**Problem details**
Provide the number of lines in the entries below containing "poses", with no further words.

Records to process section start

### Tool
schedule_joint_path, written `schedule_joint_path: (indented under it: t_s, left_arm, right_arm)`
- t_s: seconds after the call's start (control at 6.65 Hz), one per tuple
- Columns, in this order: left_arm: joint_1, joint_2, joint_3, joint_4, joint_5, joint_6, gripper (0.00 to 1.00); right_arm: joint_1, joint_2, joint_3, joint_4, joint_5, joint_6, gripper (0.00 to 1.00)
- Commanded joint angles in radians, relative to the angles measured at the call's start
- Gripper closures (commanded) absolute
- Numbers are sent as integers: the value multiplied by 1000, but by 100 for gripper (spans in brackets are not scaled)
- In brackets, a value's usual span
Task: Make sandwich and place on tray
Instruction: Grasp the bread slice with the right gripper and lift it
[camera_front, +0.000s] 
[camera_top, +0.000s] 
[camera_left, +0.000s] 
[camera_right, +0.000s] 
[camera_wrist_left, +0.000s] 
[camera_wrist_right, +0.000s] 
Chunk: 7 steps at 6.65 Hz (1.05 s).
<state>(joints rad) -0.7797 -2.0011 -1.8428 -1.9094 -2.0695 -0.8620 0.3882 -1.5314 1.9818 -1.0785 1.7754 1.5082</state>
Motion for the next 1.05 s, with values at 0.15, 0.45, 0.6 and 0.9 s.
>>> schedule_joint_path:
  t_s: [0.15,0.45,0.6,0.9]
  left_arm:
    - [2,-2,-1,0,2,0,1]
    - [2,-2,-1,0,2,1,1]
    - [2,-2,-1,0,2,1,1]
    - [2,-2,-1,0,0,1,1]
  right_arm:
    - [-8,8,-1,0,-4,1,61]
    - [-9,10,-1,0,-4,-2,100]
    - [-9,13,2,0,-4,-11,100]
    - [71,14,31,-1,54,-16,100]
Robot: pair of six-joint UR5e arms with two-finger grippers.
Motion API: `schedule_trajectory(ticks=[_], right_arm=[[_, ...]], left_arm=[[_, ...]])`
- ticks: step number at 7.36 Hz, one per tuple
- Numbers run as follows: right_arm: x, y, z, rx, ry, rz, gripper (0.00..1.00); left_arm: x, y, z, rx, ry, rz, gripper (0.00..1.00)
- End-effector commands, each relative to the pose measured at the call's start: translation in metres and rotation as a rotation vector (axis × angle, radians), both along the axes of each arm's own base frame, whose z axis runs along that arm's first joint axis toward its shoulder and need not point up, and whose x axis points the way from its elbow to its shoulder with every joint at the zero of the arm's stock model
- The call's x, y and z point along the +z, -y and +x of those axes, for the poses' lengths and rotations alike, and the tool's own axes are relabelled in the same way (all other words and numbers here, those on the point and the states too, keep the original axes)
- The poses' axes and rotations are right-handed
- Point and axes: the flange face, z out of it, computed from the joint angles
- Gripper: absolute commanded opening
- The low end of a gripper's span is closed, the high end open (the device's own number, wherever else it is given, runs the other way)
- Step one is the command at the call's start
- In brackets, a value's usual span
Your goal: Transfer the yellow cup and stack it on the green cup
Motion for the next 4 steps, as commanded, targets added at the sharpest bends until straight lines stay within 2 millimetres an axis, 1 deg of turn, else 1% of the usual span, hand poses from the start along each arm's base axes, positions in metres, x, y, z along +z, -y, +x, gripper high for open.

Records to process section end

**Task result**
3